→ **How to complete this task**
Using the data that follows, return exactly the lines from the one that contains "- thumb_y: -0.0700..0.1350" through the one that contains "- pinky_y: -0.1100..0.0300", ends included.
##########
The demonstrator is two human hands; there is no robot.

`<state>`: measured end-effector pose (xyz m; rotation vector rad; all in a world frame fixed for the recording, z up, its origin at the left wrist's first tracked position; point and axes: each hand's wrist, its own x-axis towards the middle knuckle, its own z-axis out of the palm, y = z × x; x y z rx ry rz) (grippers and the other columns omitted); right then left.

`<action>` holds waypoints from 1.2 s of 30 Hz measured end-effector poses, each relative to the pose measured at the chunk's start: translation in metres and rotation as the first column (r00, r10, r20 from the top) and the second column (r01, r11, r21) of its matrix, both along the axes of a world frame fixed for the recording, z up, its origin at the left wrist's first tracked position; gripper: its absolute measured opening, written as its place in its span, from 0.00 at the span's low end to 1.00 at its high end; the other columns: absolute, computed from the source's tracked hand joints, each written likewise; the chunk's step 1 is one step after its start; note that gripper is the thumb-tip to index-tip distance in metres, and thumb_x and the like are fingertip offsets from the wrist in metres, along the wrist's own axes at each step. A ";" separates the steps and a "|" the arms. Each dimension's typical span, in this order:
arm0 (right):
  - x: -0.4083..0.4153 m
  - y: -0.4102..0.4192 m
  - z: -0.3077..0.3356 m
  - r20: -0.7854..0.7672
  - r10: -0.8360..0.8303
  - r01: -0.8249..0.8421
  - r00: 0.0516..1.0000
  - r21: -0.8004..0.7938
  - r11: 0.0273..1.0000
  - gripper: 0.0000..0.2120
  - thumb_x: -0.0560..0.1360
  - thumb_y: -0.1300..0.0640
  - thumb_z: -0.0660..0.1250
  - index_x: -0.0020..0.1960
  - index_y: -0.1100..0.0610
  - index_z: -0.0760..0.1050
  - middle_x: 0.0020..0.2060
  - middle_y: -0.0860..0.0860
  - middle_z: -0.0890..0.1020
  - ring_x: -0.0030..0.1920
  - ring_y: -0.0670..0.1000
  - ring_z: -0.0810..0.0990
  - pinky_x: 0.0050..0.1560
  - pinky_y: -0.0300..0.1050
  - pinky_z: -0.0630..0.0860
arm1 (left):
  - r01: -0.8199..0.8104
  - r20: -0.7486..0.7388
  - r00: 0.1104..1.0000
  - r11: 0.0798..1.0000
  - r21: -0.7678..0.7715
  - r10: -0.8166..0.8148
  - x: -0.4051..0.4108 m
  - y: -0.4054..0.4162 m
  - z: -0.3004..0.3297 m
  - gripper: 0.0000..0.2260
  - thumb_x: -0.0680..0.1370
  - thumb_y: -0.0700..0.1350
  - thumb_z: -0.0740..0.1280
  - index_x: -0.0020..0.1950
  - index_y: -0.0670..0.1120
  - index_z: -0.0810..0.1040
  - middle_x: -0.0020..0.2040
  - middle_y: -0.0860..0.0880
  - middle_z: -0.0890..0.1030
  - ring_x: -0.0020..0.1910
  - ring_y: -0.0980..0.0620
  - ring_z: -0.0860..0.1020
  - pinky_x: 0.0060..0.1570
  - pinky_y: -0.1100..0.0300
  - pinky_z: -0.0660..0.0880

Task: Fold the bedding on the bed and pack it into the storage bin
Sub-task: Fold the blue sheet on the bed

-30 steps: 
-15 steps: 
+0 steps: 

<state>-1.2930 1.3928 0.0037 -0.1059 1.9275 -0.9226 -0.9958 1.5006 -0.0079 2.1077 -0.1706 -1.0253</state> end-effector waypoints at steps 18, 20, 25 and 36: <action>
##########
→ **Exercise solution**
  - thumb_y: -0.0700..0.1350
  - thumb_z: -0.0740..0.1280
  - index_x: -0.0020..0.1950
  - index_y: -0.0670..0.1120
  - index_z: -0.0810..0.1040
  - middle_x: -0.0020..0.2040
  - middle_y: -0.0860..0.0880
  - middle_z: -0.0890..0.1030
  - ring_x: -0.0020..0.1910
  - ring_y: -0.0980..0.0620
  - ring_z: -0.0860..0.1020
  - pinky_x: 0.0060..0.1570
  - pinky_y: -0.1100..0.0300

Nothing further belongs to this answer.